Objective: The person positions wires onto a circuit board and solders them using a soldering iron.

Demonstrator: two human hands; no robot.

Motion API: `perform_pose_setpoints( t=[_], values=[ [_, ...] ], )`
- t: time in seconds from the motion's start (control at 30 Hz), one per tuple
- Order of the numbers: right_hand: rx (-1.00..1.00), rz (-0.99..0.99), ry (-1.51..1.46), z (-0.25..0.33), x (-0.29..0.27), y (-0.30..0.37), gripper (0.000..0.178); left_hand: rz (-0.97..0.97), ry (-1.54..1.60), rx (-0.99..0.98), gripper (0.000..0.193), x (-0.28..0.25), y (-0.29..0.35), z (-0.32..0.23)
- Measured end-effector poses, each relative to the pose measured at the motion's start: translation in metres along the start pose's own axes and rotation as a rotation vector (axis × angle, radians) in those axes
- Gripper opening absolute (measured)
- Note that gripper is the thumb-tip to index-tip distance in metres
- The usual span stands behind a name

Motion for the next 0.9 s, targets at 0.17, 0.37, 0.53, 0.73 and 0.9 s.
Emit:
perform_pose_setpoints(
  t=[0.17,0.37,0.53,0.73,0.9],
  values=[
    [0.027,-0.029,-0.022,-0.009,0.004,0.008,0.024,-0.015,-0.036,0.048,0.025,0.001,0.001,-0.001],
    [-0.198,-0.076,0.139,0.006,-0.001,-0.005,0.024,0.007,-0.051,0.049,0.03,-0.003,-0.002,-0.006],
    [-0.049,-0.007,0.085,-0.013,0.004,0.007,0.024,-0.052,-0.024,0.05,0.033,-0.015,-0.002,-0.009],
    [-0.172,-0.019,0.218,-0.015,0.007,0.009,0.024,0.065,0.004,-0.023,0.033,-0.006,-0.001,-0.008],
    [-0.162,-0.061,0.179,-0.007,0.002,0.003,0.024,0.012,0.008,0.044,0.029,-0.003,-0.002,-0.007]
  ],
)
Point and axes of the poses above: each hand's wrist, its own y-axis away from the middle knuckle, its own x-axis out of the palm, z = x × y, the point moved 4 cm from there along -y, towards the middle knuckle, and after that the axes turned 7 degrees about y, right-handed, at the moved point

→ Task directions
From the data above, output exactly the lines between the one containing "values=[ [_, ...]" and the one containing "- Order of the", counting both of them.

→ Reply
Motion API: `perform_pose_setpoints( t=[_], values=[ [_, ...] ], )`
- t: time in seconds from the motion's start (control at 30 Hz), one per tuple
- Order of the numbers: right_hand: rx (-1.00..1.00), rz (-0.99..0.99), ry (-1.51..1.46), z (-0.25..0.33), x (-0.29..0.27), y (-0.30..0.37), gripper (0.000..0.178); left_hand: rz (-0.97..0.97), ry (-1.54..1.60), rx (-0.99..0.98), gripper (0.000..0.193), x (-0.28..0.25), y (-0.29..0.35), z (-0.32..0.23)

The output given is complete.